I still spend hours trying to find the perfect shoes, but my definition of perfect is wildly different. I don’t care as much about how they look but about whether my feet can tolerate walking in them for more than a couple city blocks.

And my favorite footwear these days is sometimes none at all. When my feet are flaring, I have to be barefoot.

Arthritis Changed My Personality

It’s one thing to recognize that my RA made me use different sunscreen or forgo shoes with sky-high heels. But it’s another to admit that I am less bubbly and less carefree than I used to be.

Being diagnosed with a serious chronic illness that zaps you of your energy and mobility will make you more serious. Many of us who live with rheumatoid arthritis or other chronic illnesses are not just struggling with our physical pain and symptoms, but also mental health conditions like anxiety and depression. It’s not always easy to be positive and upbeat.

Sometimes I fear that arthritis is aging me too quickly. I am losing a lot of what I had in common with peers around my age because it doesn’t relate to my life anymore.

Arthritis Changed My Self-Worth

I often mourn the old me — the friendly, bubbly, energetic girl I once was. But arthritis has also made me resilient and wiser as it has changed my focus in life.
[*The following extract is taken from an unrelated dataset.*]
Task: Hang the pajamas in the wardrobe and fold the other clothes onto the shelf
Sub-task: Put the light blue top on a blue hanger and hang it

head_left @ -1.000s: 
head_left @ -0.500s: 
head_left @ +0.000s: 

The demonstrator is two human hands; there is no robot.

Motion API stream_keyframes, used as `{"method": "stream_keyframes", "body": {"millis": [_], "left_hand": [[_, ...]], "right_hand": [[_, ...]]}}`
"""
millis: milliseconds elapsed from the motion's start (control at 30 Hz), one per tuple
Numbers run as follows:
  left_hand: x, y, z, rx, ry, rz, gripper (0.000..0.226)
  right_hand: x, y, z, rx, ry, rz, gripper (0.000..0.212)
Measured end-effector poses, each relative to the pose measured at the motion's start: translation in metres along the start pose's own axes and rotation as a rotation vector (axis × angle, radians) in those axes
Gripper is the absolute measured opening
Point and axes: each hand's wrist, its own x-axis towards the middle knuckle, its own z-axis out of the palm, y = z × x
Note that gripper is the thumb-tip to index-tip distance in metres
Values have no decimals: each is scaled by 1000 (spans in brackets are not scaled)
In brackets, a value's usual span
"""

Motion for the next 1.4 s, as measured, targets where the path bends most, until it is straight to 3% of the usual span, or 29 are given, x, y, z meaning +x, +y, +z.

That happens when your everyday life becomes a fight against a chronic illness.

I have moments where sadness creeps in and I am overwhelmed with emotions because I wish I could be like other women — those who have capable bodies and can make fashion choices and follow beauty routines without the same considerations and sacrifices I have to make.

But if there is anything I have learned from my journey with chronic illness, it is to not compare myself to others, including the old me.

From a young age, I’ve always been one to want to express myself freely without the judgement of others. But because of my goth looks, I would often field comments on my appearance. People called me a “freak” and questioned why I chose to look so different from everyone else.

I wore my self-expression very visibly — and was criticized for it.

Now it’s the opposite. I’ve adapted a much more mellow appearance because of limitations from rheumatoid arthritis, which is an often invisible illness. While I’m no longer judged for looking different, I instead have to contend with comments that question how sick I really am or how someone “young and healthy” like me could have arthritis.

That’s because I don’t look their misconception of what a woman living with arthritis is.

But you know what? Looks are deceiving.